Your task is to reproduce exactly the lines from the one containing "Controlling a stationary" through the last line below, both ends included, and nothing else, with no pictures.

###

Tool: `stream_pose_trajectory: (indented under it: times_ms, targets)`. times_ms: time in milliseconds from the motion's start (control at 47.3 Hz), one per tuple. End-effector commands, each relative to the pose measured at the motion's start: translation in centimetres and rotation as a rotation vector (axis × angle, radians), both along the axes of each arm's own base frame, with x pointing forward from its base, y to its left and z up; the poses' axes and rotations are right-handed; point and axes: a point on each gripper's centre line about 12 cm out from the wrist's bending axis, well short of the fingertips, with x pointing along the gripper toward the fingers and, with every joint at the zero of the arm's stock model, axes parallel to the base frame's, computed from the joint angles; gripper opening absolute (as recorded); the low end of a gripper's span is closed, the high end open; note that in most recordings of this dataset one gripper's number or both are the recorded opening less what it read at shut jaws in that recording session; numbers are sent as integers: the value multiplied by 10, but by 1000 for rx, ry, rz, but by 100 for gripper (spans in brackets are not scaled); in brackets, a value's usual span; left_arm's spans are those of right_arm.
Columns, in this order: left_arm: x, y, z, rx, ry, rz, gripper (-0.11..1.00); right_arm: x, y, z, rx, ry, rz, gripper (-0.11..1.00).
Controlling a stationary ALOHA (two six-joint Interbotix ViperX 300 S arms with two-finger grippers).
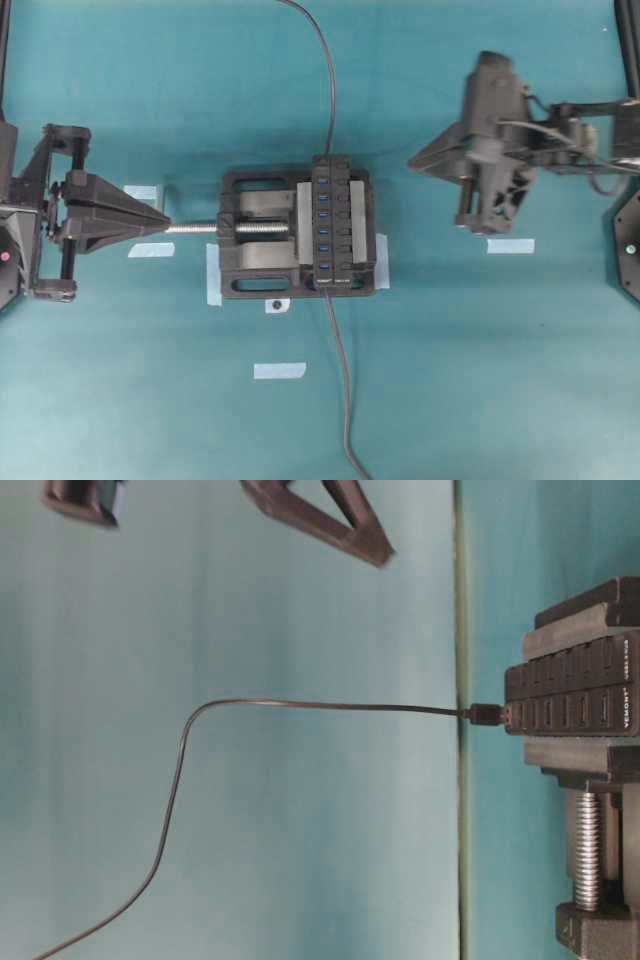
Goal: Insert the USB into the center port of the fixed hub
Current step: 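Move the right gripper over the hub toward the cable plug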
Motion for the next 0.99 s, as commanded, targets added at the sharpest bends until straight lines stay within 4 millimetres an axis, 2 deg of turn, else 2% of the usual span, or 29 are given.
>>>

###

**Finished exercise**.
Controlling a stationary ALOHA (two six-joint Interbotix ViperX 300 S arms with two-finger grippers).
Goal: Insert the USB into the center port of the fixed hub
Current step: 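Move the right gripper over the hub toward the cable plug
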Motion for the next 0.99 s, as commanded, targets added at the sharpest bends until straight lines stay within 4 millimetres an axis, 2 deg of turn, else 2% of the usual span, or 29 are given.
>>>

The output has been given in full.